EXERCISE:
Would you repeat every entry below word for word but drop the images?

☆ ☆ ☆

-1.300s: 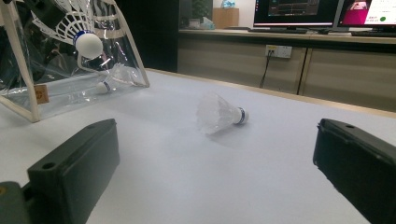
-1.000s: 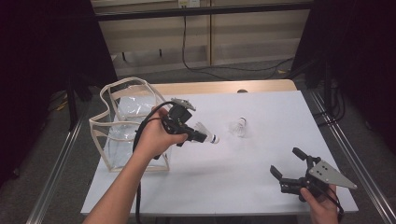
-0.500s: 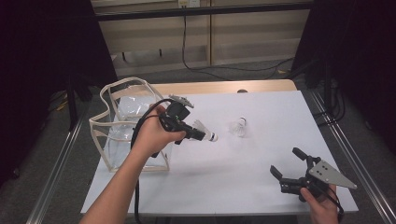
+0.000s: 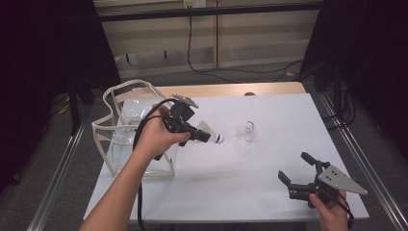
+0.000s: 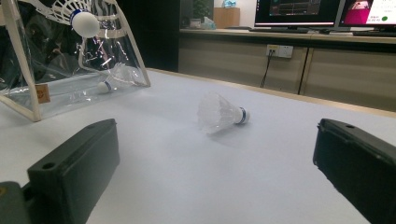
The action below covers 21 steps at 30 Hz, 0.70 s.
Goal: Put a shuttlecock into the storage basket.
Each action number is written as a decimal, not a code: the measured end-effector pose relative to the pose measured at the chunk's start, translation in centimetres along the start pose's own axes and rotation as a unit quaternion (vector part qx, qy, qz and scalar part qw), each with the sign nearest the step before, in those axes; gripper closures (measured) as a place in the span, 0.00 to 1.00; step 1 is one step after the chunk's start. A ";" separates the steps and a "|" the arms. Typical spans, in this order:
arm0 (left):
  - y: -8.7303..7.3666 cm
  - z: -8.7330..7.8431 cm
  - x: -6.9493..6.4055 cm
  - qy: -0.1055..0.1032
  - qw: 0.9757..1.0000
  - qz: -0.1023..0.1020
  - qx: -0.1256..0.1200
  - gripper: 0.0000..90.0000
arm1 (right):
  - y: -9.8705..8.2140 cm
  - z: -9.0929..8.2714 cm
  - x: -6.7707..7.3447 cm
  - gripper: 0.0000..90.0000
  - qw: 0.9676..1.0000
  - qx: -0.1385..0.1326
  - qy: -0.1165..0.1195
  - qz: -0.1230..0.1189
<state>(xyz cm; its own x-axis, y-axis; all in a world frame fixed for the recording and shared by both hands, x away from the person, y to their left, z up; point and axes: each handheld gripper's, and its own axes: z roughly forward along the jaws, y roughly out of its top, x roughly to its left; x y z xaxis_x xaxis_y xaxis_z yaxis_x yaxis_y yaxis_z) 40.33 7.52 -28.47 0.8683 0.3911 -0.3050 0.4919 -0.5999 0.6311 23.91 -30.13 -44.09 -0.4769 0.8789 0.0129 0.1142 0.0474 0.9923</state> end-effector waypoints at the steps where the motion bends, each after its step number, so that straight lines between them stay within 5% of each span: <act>1: 0.0 -0.1 0.0 0.002 1.000 0.000 0.001 1.00 | 0.0 0.0 0.0 0.00 1.000 0.000 0.000 0.000; 21: 0.6 -1.5 0.3 0.009 1.000 -0.004 -0.006 1.00 | 0.0 0.0 0.1 0.00 1.000 0.000 0.001 0.001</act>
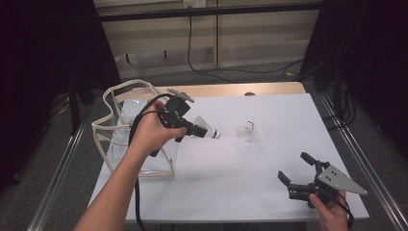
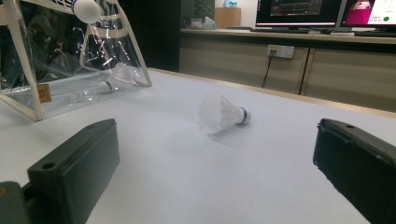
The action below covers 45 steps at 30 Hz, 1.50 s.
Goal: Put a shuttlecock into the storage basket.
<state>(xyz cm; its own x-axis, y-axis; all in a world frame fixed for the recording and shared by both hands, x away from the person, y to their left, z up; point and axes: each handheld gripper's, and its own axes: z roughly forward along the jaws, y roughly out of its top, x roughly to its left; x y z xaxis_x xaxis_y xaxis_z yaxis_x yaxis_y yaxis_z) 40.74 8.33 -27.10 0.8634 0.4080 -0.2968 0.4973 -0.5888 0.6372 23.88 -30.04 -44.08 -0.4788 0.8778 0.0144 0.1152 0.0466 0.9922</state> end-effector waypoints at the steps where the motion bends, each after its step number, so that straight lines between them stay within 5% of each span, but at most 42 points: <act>1: 0.0 0.0 0.0 0.002 1.000 -0.003 -0.001 1.00 | 0.0 0.0 0.0 0.00 1.000 0.000 0.000 0.001; 45: 1.1 -2.9 0.9 0.030 0.999 -0.007 -0.015 1.00 | 0.0 0.0 -0.1 0.00 1.000 -0.001 0.000 0.000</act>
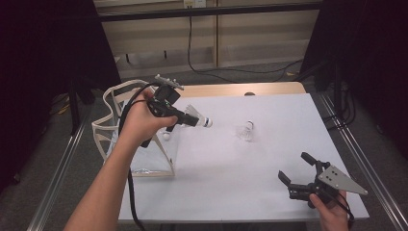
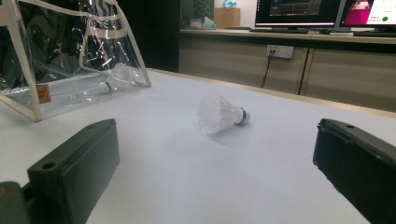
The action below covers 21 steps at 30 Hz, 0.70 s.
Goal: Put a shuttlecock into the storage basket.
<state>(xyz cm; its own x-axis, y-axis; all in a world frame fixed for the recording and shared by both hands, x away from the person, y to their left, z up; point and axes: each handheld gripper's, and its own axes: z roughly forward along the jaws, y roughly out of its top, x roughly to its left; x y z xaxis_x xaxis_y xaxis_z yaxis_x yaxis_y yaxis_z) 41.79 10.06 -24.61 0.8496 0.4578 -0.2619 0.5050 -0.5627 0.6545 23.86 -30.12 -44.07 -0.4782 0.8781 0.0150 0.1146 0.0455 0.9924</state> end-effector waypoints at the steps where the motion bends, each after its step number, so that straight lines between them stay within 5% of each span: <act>1: 0.0 0.0 0.0 0.001 1.000 0.001 0.001 1.00 | 0.0 0.0 0.0 0.00 1.000 0.000 0.000 0.000; 21: 0.2 -1.1 0.3 0.010 1.000 0.003 0.001 1.00 | 0.0 0.0 0.0 0.00 1.000 0.000 0.001 0.000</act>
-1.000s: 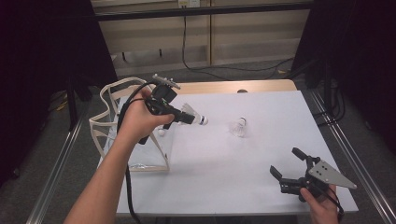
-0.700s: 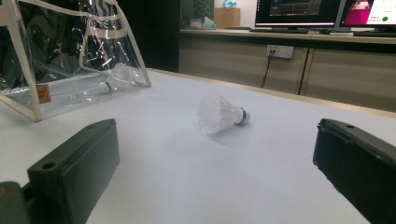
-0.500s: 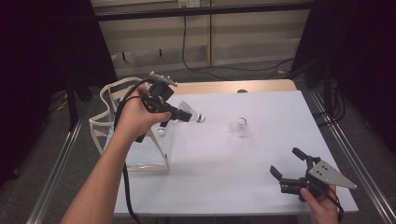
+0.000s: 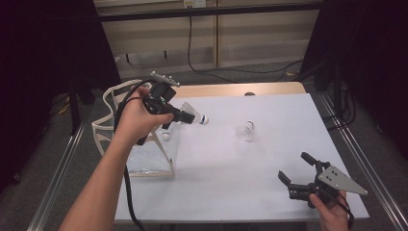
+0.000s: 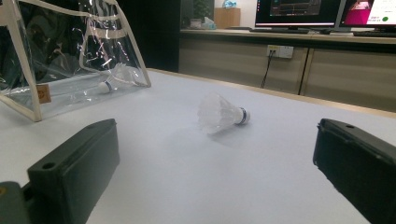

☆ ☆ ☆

ANSWER:
-1.300s: 
-1.000s: 
-0.500s: 
+0.000s: 
+0.000s: 
The action below covers 21 steps at 30 Hz, 0.70 s.
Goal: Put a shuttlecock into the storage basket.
Each action number is written as a decimal, not a code: the measured end-effector pose relative to the pose measured at the chunk's start, translation in centimetres along the start pose's own axes and rotation as a unit quaternion (vector part qx, qy, qz and scalar part qw), each with the sign nearest the step before, in those axes; gripper closures (measured) as a place in the span, 0.00 to 1.00; step 1 is one step after the chunk's start. A ";" separates the steps and a "|" the arms. Typical spans, in this order:
arm0 (left):
  - y: -8.7303..7.3666 cm
  - z: -8.7330..7.8431 cm
  - x: -6.9493..6.4055 cm
  - qy: -0.1055..0.1032
  - qw: 0.9757..1.0000
  - qz: -0.1023..0.1020
  - qx: -0.1256..0.1200
  - gripper: 0.0000..90.0000
arm1 (right):
  - y: -9.8705..8.2140 cm
  - z: -9.0929..8.2714 cm
  - x: -6.7707..7.3447 cm
  - gripper: 0.0000..90.0000
  - qw: 0.9676..1.0000
  - qx: -0.1385..0.1326
  - qy: -0.1165..0.1195
  - qz: -0.1230..0.1189
<state>(xyz cm; its own x-axis, y-axis; all in a world frame fixed for the recording and shared by both hands, x away from the person, y to their left, z up; point and axes: each handheld gripper's, and its own axes: z roughly forward along the jaws, y roughly out of its top, x roughly to its left; x y z xaxis_x xaxis_y xaxis_z yaxis_x yaxis_y yaxis_z) 40.33 7.52 -28.47 0.8683 0.3911 -0.3050 0.4919 -0.5999 0.6311 23.91 -30.13 -44.09 -0.4769 0.8789 0.0129 0.1142 0.0474 0.9923</state> end-effector waypoints at the steps where the motion bends, each after its step number, so that straight lines between them stay within 5% of each span: <act>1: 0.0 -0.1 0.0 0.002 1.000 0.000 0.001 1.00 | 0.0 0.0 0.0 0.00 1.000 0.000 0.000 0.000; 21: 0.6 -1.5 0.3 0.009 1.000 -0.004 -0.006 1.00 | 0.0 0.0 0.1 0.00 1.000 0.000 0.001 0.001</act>
The action below covers 45 steps at 30 Hz, 1.50 s.
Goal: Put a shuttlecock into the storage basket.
<state>(xyz cm; its own x-axis, y-axis; all in a world frame fixed for the recording and shared by both hands, x away from the person, y to their left, z up; point and axes: each handheld gripper's, and its own axes: z roughly forward along the jaws, y roughly out of its top, x roughly to its left; x y z xaxis_x xaxis_y xaxis_z yaxis_x yaxis_y yaxis_z) 40.74 8.33 -27.10 0.8634 0.4080 -0.2968 0.4973 -0.5888 0.6372 23.88 -30.04 -44.08 -0.4788 0.8778 0.0144 0.1152 0.0466 0.9922</state> end-effector waypoints at the steps where the motion bends, each after its step number, so that straight lines between them stay within 5% of each span, but at most 42 points: <act>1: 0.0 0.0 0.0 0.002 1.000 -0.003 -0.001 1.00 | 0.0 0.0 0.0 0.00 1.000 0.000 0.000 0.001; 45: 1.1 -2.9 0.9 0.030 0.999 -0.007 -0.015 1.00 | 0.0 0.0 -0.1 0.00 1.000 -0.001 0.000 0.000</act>
The action below covers 21 steps at 30 Hz, 0.70 s.
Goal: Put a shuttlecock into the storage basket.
<state>(xyz cm; its own x-axis, y-axis; all in a world frame fixed for the recording and shared by both hands, x away from the person, y to their left, z up; point and axes: each handheld gripper's, and its own axes: z roughly forward along the jaws, y roughly out of its top, x roughly to its left; x y z xaxis_x xaxis_y xaxis_z yaxis_x yaxis_y yaxis_z) 41.79 10.06 -24.61 0.8496 0.4578 -0.2619 0.5050 -0.5627 0.6545 23.86 -30.12 -44.07 -0.4782 0.8781 0.0150 0.1146 0.0455 0.9924</state> end-effector waypoints at the steps where the motion bends, each after its step number, so that straight lines between them stay within 5% of each span: <act>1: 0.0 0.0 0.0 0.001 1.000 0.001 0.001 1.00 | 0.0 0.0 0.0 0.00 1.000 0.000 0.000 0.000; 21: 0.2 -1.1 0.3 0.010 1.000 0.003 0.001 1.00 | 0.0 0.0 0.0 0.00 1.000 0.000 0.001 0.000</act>
-1.000s: 
-0.700s: 
-0.500s: 
+0.000s: 
+0.000s: 

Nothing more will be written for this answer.